#### Extracted records:
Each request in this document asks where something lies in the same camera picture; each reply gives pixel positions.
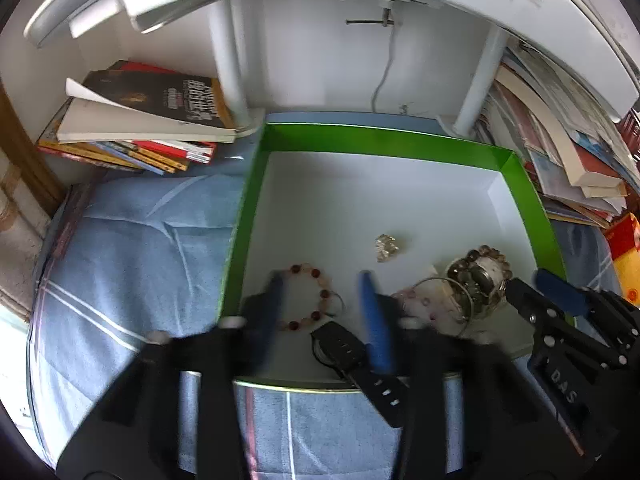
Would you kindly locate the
--
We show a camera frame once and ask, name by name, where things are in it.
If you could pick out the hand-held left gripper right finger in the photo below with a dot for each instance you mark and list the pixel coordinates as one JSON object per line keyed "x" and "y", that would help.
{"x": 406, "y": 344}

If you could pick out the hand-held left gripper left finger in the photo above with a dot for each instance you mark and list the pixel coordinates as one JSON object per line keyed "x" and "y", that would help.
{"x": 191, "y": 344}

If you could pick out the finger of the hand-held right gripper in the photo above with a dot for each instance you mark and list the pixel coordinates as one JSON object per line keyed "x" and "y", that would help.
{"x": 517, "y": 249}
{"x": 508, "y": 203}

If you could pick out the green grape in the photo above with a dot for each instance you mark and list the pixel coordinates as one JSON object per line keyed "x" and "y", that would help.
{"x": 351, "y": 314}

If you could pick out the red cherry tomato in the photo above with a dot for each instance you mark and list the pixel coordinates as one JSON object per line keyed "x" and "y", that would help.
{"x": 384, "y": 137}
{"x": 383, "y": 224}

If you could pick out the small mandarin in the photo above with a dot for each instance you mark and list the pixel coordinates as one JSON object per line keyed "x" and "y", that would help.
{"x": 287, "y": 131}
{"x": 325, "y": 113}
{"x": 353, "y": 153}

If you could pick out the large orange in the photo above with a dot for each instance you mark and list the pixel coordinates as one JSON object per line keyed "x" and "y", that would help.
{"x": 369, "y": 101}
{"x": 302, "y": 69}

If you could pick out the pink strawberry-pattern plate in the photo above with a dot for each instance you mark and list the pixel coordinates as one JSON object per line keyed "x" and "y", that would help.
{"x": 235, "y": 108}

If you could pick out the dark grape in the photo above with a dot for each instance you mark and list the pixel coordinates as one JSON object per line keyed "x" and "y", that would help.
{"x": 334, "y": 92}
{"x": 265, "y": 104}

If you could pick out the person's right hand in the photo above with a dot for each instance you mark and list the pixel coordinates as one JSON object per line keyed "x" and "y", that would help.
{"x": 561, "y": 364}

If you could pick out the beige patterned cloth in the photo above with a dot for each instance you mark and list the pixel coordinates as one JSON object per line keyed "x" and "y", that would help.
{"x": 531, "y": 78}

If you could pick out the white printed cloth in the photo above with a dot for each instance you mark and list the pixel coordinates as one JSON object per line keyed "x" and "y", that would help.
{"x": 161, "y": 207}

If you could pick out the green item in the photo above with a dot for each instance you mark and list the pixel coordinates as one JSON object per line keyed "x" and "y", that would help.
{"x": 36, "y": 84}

#### What you should do:
In the records above, each line with the string "where" should be copied.

#### Exercise answer:
Each request in this document asks where something lies in the same camera picture; each reply gives pixel positions.
We show a camera frame once and ask, name by name, where things are in it.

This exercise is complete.